Inconsistent query result

Here’s the revised message with the data structure included for clarity:


Subject: Issue with Single-Field Queries After Upgrading to Dgraph 24.1.1

Hi,

I recently upgraded to Dgraph 24.1.1 and encountered a strange issue when querying a single field.

Data Structure:

Assume we have the following schema:

type User {
  uid: String
  Name: String
  Address: [Address]
}

type Address {
  uid: String
  City: String
  PostCode: String
}

Steps to Reproduce:

  1. Create a new User with an Address:

    {
      "uid": "_:user1",
      "Name": "John Doe",
      "Address": [
        {
          "uid": "_:addr1",
          "City": "New York",
          "PostCode": "10001"
        }
      ]
    }
    
  2. Update the User, but omit the uid for Address:

    {
      "uid": "0x123",  
      "Name": "John Doe",
      "Address": [
        {
          "City": "San Francisco",
          "PostCode": "94105"
        }
      ]
    }
    
  3. Query for User, requesting only the City from Address:

    {
      getUser(func: eq(Name, "John Doe")) {
        uid
        Name
        Address {
          City
        }
      }
    }
    

Expected Behavior:

  • The query should return the user with a single city value from the Address object.

Actual Behavior:

  • Most of the time, the response contains an array of cities, instead of a single value.
  • Occasionally, it returns only one city, as expected.
  • If I modify the query to include a second field (e.g., uid or PostCode), the response is always correct, returning a single City and PostCode.

Additional Observations:

  • I know that during the update, I am missing the uid for Address, which may cause unintended behavior.
  • However, this worked fine in Dgraph 24.0.
  • Data created using Dgraph 24.0 does not exhibit this issue.
  • Even after backing up (24.0 data) and restoring data into a fresh Dgraph 24.1.1 instance, this data works fine, only newly created data have this.
  • the array is always of size two, independent of how many updates were made

This also affects cases where you query a User and only request the Name.

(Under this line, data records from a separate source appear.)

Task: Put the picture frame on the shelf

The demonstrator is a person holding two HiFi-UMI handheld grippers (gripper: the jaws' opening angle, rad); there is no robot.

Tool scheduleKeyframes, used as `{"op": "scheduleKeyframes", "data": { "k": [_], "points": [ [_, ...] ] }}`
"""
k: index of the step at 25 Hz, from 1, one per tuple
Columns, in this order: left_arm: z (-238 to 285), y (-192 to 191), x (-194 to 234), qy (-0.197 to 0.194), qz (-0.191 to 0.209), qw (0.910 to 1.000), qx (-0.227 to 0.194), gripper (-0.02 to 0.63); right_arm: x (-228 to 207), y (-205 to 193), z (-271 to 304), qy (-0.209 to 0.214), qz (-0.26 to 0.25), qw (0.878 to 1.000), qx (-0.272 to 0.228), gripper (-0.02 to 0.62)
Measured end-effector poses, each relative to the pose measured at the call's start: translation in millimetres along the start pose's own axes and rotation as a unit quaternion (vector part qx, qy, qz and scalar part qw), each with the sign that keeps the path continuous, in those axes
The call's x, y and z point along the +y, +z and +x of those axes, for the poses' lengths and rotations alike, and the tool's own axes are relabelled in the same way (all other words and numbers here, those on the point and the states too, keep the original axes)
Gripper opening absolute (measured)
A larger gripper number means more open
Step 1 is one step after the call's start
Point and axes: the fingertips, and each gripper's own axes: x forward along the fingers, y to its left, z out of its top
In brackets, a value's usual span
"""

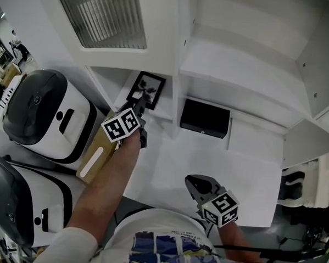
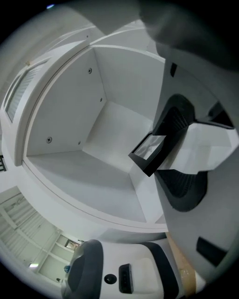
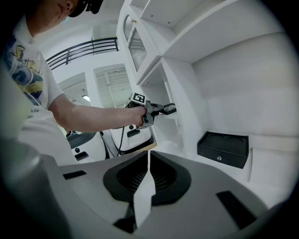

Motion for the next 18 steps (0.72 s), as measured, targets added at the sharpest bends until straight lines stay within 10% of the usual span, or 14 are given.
{"op": "scheduleKeyframes", "data": {
  "k": [18],
  "points": [
    [-6.7,2.4,16.0,0.035,0.064,0.9971,-0.020,0.294,6.1,-3.6,0.4,-0.004,-0.004,1.000,0.004,0.035]
  ]
}}
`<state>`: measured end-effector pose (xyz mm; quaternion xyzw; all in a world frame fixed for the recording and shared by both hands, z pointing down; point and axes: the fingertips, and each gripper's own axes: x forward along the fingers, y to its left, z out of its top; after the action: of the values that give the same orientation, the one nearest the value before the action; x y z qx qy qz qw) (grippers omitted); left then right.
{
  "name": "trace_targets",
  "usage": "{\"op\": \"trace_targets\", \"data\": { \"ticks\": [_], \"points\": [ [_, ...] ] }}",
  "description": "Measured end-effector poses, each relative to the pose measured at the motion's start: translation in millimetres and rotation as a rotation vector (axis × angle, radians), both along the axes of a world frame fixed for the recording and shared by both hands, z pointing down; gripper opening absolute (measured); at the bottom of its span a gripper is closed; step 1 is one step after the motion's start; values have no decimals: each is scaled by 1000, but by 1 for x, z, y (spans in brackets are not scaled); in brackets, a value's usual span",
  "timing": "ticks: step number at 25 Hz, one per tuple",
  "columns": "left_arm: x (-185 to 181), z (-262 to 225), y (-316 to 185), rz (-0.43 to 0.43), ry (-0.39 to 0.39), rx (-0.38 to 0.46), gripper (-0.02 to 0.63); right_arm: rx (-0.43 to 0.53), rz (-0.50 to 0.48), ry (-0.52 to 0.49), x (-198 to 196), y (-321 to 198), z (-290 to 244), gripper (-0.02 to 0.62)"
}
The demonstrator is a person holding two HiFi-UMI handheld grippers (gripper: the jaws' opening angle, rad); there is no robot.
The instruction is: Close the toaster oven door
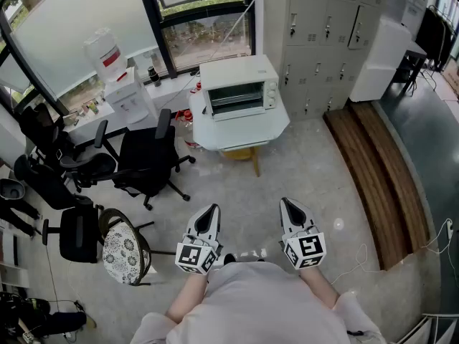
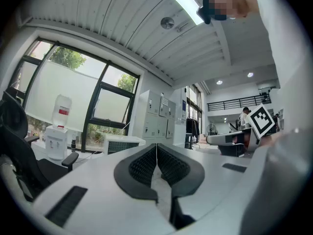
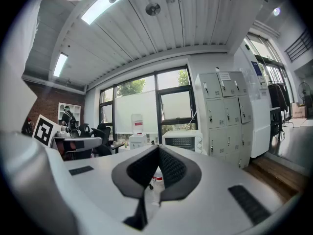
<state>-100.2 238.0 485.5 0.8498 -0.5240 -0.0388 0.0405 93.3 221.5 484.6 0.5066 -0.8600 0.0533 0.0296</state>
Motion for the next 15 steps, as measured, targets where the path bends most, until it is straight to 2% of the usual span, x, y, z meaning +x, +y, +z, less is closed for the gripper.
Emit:
{"op": "trace_targets", "data": {
  "ticks": [15],
  "points": [
    [12,-10,4,-12,7,4,21,29,10,1,15,6,-6,6]
  ]
}}
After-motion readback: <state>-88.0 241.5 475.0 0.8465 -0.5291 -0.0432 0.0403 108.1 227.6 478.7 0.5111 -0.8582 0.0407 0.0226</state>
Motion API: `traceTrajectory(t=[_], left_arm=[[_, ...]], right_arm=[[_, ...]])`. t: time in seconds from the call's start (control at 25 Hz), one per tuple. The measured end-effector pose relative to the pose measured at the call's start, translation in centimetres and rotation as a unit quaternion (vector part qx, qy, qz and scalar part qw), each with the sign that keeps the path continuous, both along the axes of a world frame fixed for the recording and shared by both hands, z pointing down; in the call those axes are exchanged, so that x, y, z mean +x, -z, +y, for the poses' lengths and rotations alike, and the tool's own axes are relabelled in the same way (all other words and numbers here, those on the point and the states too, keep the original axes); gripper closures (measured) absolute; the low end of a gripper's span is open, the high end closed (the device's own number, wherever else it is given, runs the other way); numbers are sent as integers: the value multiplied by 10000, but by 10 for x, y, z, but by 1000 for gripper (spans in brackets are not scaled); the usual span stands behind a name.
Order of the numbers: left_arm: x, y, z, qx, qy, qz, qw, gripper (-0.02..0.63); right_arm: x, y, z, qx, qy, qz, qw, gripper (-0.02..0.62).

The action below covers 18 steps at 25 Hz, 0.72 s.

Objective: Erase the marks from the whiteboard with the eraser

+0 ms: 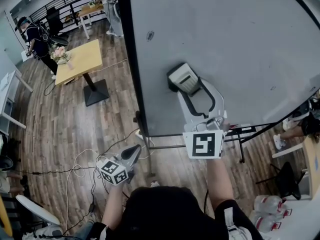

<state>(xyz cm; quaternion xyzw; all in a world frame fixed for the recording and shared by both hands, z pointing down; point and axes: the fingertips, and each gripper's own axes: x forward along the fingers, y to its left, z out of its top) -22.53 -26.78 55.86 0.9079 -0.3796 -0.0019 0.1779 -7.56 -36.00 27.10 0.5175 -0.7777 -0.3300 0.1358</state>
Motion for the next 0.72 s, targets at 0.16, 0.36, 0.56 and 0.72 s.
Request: traceTrajectory(t=[0.16, 0.36, 0.56, 0.72], left_arm=[[0, -1, -1, -12, -10, 5, 10000, 594], [-1, -1, -1, -30, -6, 23, 10000, 595], [2, -3, -2, -32, -56, 30, 10000, 594], [2, -3, -3, -47, -51, 30, 10000, 594]], right_arm=[[-6, -6, -1, 5, 4, 32, 10000, 357], [-17, -21, 0, -202, 39, 61, 9998, 357], [-32, -38, 1, -373, 121, 179, 9991, 357], [-48, -56, 1, -527, 262, 360, 9976, 357]])
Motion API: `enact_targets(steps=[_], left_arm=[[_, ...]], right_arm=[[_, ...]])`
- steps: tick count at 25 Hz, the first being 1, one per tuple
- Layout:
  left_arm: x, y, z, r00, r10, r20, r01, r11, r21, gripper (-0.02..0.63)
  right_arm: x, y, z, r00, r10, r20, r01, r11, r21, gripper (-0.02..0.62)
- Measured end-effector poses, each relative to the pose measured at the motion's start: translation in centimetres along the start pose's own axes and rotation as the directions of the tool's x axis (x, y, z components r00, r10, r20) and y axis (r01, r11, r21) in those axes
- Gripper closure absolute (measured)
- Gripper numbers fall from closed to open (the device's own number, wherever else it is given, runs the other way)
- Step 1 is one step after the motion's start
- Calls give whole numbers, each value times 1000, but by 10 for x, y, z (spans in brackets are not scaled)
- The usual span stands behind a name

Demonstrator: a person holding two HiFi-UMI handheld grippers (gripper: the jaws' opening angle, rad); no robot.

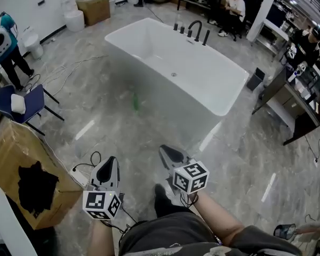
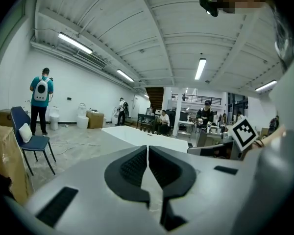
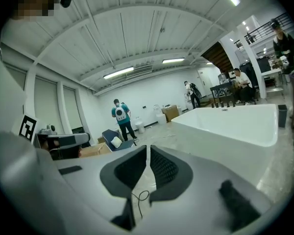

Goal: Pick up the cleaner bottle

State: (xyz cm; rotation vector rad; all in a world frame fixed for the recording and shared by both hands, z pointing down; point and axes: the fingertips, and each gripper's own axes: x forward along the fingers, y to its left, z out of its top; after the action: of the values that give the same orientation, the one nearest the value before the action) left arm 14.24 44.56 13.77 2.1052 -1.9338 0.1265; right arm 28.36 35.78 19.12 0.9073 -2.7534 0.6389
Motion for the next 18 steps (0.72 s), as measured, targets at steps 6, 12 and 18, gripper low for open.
enact_targets(steps=[6, 12, 18], left_arm=[[49, -4, 15, 1000, 7, 8, -7, 1000, 0, 583], [82, 1, 32, 998, 35, 52, -36, 999, 8, 581], [105, 22, 42, 997, 48, 61, -50, 998, 33, 581]], right_arm=[[27, -47, 20, 1000, 17, -15, -17, 1000, 11, 560], [50, -74, 25, 999, 27, -27, -27, 1000, 11, 560], [80, -85, 29, 999, 16, -38, -15, 999, 28, 560]])
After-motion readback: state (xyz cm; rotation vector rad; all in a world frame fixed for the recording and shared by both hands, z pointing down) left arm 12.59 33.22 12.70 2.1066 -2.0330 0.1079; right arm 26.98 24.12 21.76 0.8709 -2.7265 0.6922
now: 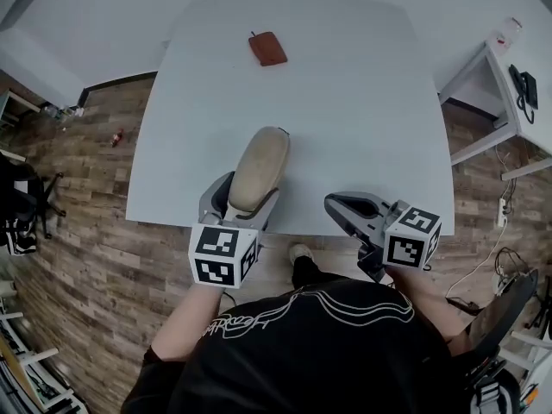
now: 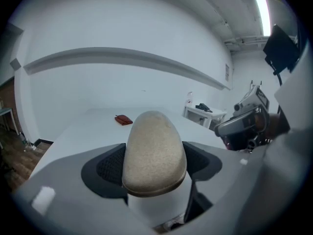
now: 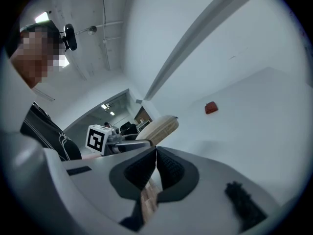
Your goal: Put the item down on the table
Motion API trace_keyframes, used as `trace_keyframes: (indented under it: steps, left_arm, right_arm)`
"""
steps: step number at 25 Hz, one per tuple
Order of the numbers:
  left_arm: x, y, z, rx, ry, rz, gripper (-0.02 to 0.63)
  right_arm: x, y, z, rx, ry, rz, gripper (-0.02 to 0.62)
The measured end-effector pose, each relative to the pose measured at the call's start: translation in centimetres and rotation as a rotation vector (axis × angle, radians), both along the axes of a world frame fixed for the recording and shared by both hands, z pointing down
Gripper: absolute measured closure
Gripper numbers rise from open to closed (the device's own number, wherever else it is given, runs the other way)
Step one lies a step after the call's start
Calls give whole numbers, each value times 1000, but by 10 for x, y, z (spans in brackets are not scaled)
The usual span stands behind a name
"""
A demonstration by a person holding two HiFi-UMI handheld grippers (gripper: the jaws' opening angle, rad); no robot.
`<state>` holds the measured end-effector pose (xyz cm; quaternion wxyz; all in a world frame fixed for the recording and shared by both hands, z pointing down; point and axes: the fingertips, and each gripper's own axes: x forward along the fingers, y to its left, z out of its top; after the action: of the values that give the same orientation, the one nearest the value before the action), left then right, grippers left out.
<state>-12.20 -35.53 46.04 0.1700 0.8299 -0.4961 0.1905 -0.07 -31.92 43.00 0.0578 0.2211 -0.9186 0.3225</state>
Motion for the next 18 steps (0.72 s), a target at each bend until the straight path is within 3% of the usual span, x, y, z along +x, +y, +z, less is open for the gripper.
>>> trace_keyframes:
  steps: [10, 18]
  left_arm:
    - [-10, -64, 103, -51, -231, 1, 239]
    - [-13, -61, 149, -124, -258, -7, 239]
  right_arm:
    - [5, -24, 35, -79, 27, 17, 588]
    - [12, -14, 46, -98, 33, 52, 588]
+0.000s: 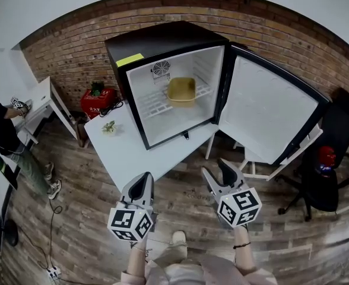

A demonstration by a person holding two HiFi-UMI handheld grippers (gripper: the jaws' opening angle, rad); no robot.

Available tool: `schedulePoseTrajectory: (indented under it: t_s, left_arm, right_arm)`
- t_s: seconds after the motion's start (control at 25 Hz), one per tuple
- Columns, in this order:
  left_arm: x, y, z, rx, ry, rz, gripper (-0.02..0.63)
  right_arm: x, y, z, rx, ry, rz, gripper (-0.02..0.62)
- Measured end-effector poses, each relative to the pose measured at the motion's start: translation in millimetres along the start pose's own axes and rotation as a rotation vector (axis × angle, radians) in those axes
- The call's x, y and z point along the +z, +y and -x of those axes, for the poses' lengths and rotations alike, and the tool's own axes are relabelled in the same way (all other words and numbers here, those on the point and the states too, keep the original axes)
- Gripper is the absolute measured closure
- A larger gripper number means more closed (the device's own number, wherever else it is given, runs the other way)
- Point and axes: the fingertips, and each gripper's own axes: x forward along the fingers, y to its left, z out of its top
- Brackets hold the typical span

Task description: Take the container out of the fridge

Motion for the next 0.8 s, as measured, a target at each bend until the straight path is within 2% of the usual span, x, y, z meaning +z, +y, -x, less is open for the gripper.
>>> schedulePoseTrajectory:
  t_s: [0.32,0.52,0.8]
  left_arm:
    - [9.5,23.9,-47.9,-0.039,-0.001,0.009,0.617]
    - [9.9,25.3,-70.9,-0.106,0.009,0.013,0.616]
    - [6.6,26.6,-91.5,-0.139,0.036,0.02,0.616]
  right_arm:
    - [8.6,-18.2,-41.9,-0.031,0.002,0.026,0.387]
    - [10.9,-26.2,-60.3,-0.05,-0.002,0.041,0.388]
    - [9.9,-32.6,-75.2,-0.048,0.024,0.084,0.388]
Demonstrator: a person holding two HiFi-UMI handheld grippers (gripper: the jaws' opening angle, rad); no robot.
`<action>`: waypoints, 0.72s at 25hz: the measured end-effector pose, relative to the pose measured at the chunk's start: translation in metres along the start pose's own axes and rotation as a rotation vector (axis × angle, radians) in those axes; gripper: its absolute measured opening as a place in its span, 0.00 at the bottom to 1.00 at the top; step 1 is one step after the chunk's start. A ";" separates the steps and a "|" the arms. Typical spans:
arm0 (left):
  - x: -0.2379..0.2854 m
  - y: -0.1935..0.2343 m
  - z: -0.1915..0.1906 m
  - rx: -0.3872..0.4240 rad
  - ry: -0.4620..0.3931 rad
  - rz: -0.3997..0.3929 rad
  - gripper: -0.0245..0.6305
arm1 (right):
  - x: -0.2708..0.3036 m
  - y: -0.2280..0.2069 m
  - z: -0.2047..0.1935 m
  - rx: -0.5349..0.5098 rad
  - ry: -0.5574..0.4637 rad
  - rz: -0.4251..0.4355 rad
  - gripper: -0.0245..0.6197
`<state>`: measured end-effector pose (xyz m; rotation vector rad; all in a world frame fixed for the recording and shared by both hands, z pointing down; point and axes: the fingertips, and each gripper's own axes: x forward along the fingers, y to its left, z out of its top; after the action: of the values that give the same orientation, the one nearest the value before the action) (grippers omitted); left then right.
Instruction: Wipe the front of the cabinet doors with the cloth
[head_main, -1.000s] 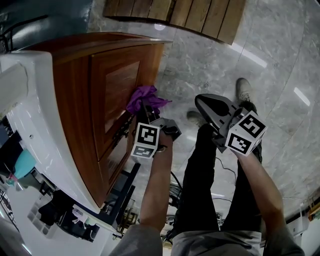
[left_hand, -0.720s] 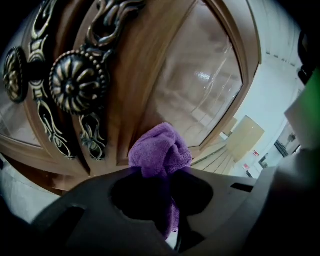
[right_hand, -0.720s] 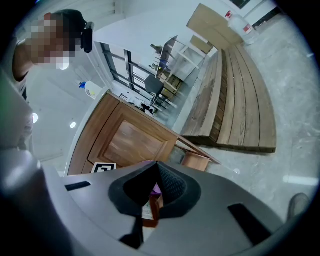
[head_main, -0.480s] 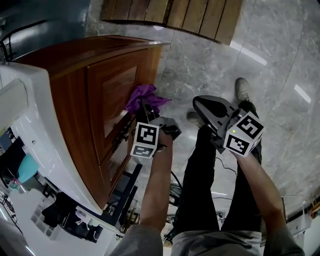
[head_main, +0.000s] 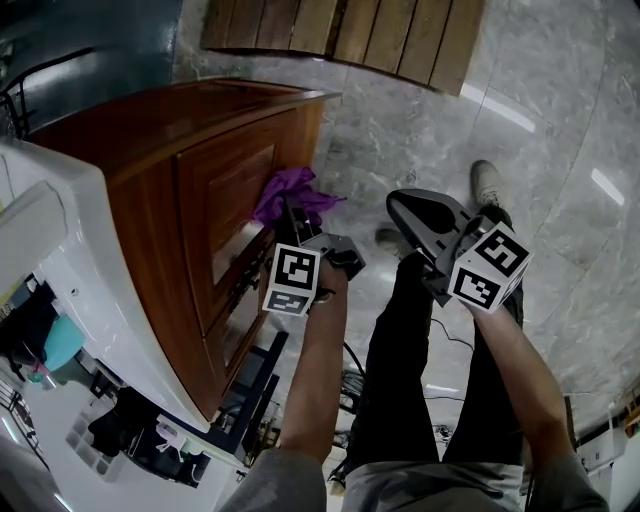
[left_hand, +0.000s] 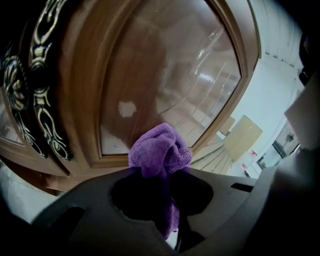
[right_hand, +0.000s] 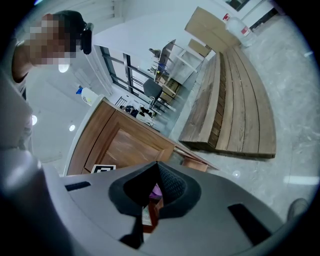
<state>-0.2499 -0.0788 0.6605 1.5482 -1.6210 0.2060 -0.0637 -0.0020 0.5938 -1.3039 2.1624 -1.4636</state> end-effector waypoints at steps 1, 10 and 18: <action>0.001 -0.002 0.000 0.001 0.000 -0.001 0.14 | 0.000 -0.001 0.001 0.001 -0.001 0.000 0.05; 0.010 -0.016 0.001 -0.001 0.005 -0.011 0.14 | -0.003 -0.009 0.014 0.006 -0.018 -0.008 0.05; 0.021 -0.032 0.002 0.011 0.005 -0.033 0.14 | -0.010 -0.020 0.024 0.014 -0.042 -0.023 0.05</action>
<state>-0.2197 -0.1022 0.6591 1.5804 -1.5924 0.2008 -0.0320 -0.0116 0.5961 -1.3473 2.1136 -1.4444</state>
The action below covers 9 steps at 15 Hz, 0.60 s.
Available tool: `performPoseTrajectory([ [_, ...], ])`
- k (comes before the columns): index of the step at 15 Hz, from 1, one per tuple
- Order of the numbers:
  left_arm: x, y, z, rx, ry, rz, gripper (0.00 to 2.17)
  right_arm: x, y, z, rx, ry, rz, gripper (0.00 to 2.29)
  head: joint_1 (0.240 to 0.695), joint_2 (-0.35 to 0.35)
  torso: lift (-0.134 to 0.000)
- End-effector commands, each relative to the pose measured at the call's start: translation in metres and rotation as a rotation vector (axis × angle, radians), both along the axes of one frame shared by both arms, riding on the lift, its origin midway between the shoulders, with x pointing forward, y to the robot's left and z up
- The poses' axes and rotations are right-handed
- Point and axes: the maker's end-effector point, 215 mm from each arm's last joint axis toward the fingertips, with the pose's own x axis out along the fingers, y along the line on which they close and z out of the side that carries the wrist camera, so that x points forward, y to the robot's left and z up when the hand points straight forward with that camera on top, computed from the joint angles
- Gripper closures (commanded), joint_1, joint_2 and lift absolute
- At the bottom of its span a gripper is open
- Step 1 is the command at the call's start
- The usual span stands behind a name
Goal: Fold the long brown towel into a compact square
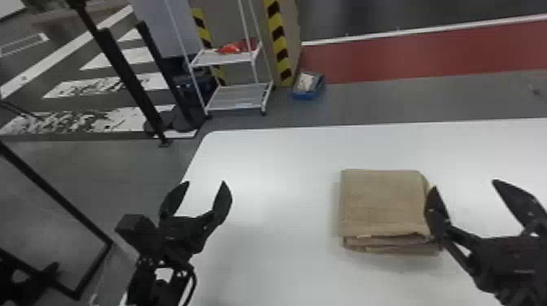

Any insights on why this is happening and how to resolve it would be appreciated.

Thanks!

I made another strange observation.
it seems that the property/field that is sometimes returned as single, is the one from the last edit.

I know made two query just for this two fields, as both have separate uids.
and both querys returned me the value of this field. so before and after the update.

now I fixed the code, to always add the uids on update.

I made 1 update. and the problem is gone.
now i only receive a single value all the time.

but interesting is that the 2 query for the fields itself now both return the same value.
even the uids are different, and even this value was not changed.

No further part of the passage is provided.